Hablemos de La Habana. Entonces se decía que la culpa era gringa, y gringa culpa abunda, no hay que mentir: está en la mara que Trump detesta, los salvatruchos que desprecia y que son creación en buena parte de la paranoia norteamericana en El Salvador, en los huérfanos que ella dejó. Lo viví, trabajé un par de años con ese grupo desesperado que llegaba desde ambos bandos a los Estados Unidos, torturados y torturadores buscando lo mismo: paz, y quizá bienestar. Cargaban machetes cortos, fumaban marihuana, sus hijos estaban entre dos culturas. De allí salió la mara, de los descastados y los huérfanos.

Volvamos a Cuba, a las ciudades decaídas, a la regresión, a la peor de las discriminaciones que es condenar a algunos a la pobreza eterna.
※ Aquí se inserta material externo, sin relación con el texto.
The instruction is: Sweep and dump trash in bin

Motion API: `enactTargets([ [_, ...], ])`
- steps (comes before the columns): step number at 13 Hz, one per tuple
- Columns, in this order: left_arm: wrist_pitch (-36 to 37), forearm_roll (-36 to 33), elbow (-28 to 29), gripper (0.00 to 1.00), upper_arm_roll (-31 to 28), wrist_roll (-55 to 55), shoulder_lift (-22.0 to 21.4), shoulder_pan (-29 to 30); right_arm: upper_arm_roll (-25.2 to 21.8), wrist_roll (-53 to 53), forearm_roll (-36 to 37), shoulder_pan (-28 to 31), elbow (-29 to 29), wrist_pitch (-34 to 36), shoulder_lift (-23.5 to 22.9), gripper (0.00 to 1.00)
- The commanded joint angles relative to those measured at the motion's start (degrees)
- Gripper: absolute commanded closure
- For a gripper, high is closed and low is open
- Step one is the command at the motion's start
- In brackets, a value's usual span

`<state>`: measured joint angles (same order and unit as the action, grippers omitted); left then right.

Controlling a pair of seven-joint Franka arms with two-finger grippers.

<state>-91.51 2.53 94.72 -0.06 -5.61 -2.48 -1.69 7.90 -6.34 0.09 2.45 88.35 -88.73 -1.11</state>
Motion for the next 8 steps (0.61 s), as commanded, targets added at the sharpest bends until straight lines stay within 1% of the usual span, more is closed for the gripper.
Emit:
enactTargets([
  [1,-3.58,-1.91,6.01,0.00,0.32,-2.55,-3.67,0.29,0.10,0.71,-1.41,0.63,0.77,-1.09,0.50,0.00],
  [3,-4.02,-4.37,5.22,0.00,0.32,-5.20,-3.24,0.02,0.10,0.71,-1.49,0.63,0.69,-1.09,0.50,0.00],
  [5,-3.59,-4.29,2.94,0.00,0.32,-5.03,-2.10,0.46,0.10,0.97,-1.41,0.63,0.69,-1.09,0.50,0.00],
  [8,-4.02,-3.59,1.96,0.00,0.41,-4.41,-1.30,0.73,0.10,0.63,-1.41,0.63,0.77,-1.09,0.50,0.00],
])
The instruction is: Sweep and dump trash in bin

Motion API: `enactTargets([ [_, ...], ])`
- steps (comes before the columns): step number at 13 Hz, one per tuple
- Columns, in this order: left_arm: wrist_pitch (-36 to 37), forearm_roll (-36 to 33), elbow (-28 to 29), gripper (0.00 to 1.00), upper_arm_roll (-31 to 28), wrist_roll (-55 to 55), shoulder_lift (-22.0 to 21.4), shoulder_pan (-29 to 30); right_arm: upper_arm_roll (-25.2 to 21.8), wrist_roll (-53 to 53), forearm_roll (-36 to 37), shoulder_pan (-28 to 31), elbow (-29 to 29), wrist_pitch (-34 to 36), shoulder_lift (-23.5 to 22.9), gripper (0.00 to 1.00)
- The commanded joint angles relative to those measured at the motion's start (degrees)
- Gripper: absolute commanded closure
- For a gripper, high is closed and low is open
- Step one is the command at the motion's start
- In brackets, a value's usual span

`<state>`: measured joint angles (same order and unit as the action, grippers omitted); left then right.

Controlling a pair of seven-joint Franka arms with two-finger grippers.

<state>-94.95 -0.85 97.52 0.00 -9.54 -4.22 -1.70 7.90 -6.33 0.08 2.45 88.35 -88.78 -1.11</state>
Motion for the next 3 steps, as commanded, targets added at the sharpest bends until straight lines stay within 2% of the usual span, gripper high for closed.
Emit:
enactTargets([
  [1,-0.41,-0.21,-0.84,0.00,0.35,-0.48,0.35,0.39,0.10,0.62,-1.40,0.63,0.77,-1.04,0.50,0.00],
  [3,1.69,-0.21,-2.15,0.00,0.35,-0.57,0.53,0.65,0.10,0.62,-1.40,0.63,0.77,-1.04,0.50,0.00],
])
Y eso sucede en Cuba, donde se ha privado al ciudadano común de los beneficios que tienen los turistas, donde se ha condenado a sus mujeres a un no buscado puterío. Otra vez, lo he visto, y no es gracioso.

La Habana está en ruinas, como lo está Odessa en el Mar Negro, como están las barriadas de edificios calcados de Jarkov donde desde afuera se puede apreciar la miseria. ¿A quién acusar? ¿A Gorbachov, a Yeltsin? Las élites se enroscan en sí mismas, vengan de la aristocracia, de la clase obrera, campesina, comerciante o el lumpen. Cuando estas bandas de gregarios alcanzan poder se envuelven como pangolines y tiran las púas hacia los otros. Nadie nos toca, parecen decir; y alrededor crean insectos que los imitan y reproducen.

Esta ruina viene de la izquierda, de la soberbia de creerse dios, de la falsa empatía y de la más falsa solidaridad. Por lo general sobreviven los vampiros que se alimentan de sus muertos, los Ortegas, los Chávez, los Lulas. Los buenos han sido asesinados, martirizados, y decimos así sin tener la seguridad de que no hubieran hecho lo mismo de seguir vivos. Hablamos, no olvidemos, del peor animal que camina la tierra: nosotros; del más cruel porque es el más astuto.

Entonces llegan los Bolsonaros, los de siempre, y chillamos. Bolsonaro vive en Evo Morales, él, por citar alguno, es la puta que lo parió. Y nada va a cambiar, los pañales se ensucian y se tiran y nadie les mira la marca. Estos, Bolsonaro y Morales, son la misma mierda y apestan igual. Y Cocaricos y Dilmas y Piñeras y la recua innombrable que deseen aumentar, incluidos Patzis y las marionetas a las que se les cayó aparentemente la cuerda que los hacía danzar al ritmo de los dueños.

Esta derecha recalcitrante que aparece, reaparece en el mundo, es, en la América Latina, la reacción al peor grupo de rateros jamás formado, uno que ha enseñado a la derecha males que incluso ellos, malignos, no sabían posibles.

La política está en ruinas; los países también; hay ciudades que se caen: Bolivia pareciera incólume ante eso y es porque Bolivia no existe, no produce nada, es solo un gigantesco mercado de contrabando, de dinero mal habido que no deja rédito al estado, quien, a su vez, es asaltado de forma demencial por una banda de embaucadores y violadores que afirman que la bandera de la revolución ya no es roja sino azul.